OPINION FILED JANUARY 13, 1978.

JACOB MEUDT, PLAINTIFF-APPELLEE,

v.

THE TRAVELERS INSURANCE COMPANY, DEFENDANT-APPELLANT.



APPEAL from the Circuit Court of Cook County; the Hon. DANIEL P. COMAN, Judge, presiding.

MR. PRESIDING JUSTICE SULLIVAN DELIVERED THE OPINION OF THE COURT:

These two causes have been consolidated. In 76-895, defendant appeals from the denial of its motion to vacate an order granting summary judgment in favor of plaintiff, and in 77-324, it appeals the denial of its section 72 petition (Ill. Rev. Stat. 1975, ch. 110, par. 72). The following issues have been presented for our consideration: (1) whether the trial court erred in denying defendant's Rule 191(b) motion to stay the proceedings until certain evidence was obtained; (2) whether the trial court erred in refusing to consider an affidavit attached to its motion to vacate the summary judgment; (3) whether the trial court erred in denying its motion to vacate; and (4) whether the trial court erred in denying its section 72 petition.

Effective June 26, 1974, defendant insured certain contractor's equipment belonging to plaintiff. On December 23, 1974, after a report of a loss from plaintiff's agent, a claim representative of defendant (Jeff Bruce) was assigned to the claim. Bruce contacted plaintiff's wife and, upon being informed that some equipment had been taken from plaintiff's truck when it was stolen, he requested an itemized list of the loss. On December 30, 1974, plaintiff supplied Bruce with a police report concerning the theft of his truck and with the requested list of equipment claimed to have been stolen. After Bruce compared the list with a schedule of equipment attached to the policy, he asked for further substantiation of the value of the lost property and, on January 20, 1975, plaintiff supplied Bruce with receipts and cancelled checks concerning the purchase of each item of lost equipment.
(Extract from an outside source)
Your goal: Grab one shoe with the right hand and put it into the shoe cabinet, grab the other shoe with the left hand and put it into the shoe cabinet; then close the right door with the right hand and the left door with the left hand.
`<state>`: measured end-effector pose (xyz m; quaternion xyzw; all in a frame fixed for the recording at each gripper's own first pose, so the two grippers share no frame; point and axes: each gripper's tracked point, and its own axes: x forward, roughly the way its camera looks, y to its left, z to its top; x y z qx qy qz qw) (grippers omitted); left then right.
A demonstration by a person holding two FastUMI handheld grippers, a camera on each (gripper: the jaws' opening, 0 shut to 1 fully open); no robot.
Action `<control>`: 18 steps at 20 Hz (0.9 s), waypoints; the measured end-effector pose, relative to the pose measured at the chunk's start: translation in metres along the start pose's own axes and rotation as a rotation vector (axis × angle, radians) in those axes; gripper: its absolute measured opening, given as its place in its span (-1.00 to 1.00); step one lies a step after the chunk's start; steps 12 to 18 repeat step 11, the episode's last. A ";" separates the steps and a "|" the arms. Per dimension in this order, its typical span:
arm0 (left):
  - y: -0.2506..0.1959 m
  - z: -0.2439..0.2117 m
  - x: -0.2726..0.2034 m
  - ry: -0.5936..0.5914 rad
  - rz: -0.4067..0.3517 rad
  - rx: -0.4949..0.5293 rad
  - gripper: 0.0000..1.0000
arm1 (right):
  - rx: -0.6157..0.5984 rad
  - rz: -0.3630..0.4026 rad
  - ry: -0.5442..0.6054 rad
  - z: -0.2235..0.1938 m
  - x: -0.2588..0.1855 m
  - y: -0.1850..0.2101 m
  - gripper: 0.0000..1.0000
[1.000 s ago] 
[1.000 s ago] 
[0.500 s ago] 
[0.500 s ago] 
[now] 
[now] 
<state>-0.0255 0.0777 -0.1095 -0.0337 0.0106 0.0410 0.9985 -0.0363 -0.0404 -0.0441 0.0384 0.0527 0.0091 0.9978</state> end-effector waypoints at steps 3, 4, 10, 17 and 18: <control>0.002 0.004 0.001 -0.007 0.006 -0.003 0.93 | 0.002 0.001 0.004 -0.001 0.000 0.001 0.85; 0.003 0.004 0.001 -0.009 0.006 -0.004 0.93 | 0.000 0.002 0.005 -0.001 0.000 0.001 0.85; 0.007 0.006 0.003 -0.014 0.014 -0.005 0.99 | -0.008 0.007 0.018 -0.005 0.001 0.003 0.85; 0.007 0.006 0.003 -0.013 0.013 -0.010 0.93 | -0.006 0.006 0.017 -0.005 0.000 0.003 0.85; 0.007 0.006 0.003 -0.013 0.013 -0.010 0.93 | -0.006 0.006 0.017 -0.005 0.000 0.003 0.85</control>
Bruce and plaintiff then reviewed each item in detail to ascertain an overall value of the loss, and on January 29, 1975, Bruce reported to his superiors as follows:

"I believe Mr. Meudt, has been helpful in this case and has been above suspicion regarding false or fraulent [sic] claim. I therefore, recommend payment of $18,016 to the insured upon approval from my superior."

The next day a draft in that amount was issued by defendant to plaintiff in payment of his loss.

Thereafter, on February 3, 1975, Bruce's superior received a phone call from someone who identified himself as Mr. Farrone and said he was an investigator for the Auto Theft Division of an unspecified law enforcement agency. Farrone indicated that Meudt was under some form of investigation; that he had spent some time in prison for mail fraud; and that he had a record of filing insurance claims. Bruce and his superior then decided to stop payment on the draft issued to plaintiff and to make an additional investigation. Bruce thereafter made inquiries and turned the compiled data over to defendant's attorney.

Plaintiff subsequently sued to enforce the settlement agreement and, while defendant did not deny the existence of the agreement, he raised two affirmative defenses; i.e., the agreement was induced by fraudulent representations of plaintiff; and that plaintiff violated the policy's false swearing provision.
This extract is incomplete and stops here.